Des chercheurs de l'EPFL et de DeepMind, filiale de Google, ont entraîné un algorithme de machine learning dans le but de contrôler la fusion nucléaire. 

La fusion nucléaire contrôlée suscite de grands espoirs. Ce concept promet de fournir de l'énergie propre et sûre, en se fondant sur le principe qui génère l'énergie du soleil: les noyaux atomiques d'hydrogène fusionnent sous une pression énorme pour former de l'hélium, libérant ainsi de l'énergie en quantités astronomiques.

Des physiciens du monde entier tentent depuis les années 1950 de maîtriser la fusion nucléaire. Pour y parvenir, il faut des températures extrêmement élevées allant jusqu'à 150 millions de degrés Celsius. C’est-à-dire dix fois plus élevées qu'à l'intérieur du soleil (car il est impossible de créer sur Terre une pression proche de celle qui règne à l'intérieur de notre étoile). A des températures aussi élevées, l'hydrogène passe au quatrième état, le plasma: les atomes du gaz se séparent en électrons et noyaux, explique sur son site web l'Institut Max Planck (MPI) pour la physique des plasmas.

Un plasma est conducteur d'électricité et peut donc être influencé par des champs électriques et magnétiques. Les chercheurs en fusion exploitent cette propriété et misent sur des champs magnétiques extrêmes qui compriment le plasma jusqu'à ce que la fusion nucléaire s'amorce.

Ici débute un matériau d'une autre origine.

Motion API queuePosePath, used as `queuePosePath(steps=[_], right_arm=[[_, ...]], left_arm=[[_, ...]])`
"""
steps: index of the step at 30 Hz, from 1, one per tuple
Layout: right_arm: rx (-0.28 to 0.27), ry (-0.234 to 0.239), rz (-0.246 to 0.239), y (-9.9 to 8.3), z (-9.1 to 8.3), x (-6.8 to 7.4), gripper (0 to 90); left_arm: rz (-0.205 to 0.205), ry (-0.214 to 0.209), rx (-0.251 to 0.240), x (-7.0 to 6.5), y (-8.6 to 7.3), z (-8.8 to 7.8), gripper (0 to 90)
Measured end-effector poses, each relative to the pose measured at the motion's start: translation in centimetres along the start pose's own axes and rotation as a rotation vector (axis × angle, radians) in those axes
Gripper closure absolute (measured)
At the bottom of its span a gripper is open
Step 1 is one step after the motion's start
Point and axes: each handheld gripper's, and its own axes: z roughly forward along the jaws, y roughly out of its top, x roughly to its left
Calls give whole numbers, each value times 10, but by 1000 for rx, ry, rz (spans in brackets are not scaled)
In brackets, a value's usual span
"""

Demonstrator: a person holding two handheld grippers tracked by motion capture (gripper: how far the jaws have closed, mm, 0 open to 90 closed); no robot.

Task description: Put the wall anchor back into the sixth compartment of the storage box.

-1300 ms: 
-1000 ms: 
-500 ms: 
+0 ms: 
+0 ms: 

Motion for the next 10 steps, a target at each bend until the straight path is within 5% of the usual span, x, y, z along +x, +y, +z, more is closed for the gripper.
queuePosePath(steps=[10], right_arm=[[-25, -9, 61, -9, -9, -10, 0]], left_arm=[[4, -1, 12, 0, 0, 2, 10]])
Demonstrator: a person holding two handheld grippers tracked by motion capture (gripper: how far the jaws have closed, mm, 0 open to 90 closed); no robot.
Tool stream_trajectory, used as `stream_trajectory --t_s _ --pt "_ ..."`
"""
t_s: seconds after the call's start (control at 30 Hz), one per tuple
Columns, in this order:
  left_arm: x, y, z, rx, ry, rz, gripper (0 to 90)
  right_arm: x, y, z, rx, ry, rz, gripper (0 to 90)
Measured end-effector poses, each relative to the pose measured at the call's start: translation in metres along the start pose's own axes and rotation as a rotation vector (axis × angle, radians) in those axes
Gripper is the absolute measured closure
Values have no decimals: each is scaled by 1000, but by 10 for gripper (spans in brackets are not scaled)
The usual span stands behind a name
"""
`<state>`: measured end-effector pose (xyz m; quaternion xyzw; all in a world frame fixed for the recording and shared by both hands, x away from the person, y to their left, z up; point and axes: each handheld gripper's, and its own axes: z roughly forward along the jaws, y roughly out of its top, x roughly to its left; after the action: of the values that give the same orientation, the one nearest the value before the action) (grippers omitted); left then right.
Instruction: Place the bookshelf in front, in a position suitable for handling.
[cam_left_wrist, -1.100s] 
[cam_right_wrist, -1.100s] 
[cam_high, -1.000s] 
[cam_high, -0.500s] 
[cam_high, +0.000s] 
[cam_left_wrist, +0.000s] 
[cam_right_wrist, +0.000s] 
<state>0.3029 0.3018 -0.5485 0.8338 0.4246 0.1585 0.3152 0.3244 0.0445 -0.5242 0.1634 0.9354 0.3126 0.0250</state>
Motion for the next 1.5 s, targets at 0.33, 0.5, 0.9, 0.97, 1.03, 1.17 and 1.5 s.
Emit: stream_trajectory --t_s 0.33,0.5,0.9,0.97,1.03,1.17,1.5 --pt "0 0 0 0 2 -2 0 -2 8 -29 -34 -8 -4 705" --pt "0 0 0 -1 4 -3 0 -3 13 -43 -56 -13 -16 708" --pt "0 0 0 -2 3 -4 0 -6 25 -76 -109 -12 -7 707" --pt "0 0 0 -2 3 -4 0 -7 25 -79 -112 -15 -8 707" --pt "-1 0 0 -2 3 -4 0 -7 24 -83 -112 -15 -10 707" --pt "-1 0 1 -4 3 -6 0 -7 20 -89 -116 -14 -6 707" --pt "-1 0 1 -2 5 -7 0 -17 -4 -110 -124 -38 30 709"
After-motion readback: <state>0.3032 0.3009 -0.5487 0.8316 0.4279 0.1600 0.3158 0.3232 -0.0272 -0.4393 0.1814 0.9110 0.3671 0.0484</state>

Plasma dans le réacteur à fusion nucléaire expérimental («tokamak») de l'EPFL. (Source: Curdin Wüthrich / SPC / EPFL)

Un système de contrôle basé sur l'IA

L'un des principaux défis du contrôle de la fusion nucléaire consiste à maintenir le plasma stable suffisamment longtemps. Dès qu'il touche la paroi du réacteur, il se refroidit et la réaction nucléaire s'arrête. Il est dès lors nécessaire de contrôler avec précision les réglages des bobines magnétiques, notamment la tension. Seul un logiciel capable de surveiller minutieusement l'état du plasma et d'adapter en temps réel les réglages des bobines magnétiques peut le faire. Mais la tâche est bien plus complexe qu'il n'y paraît.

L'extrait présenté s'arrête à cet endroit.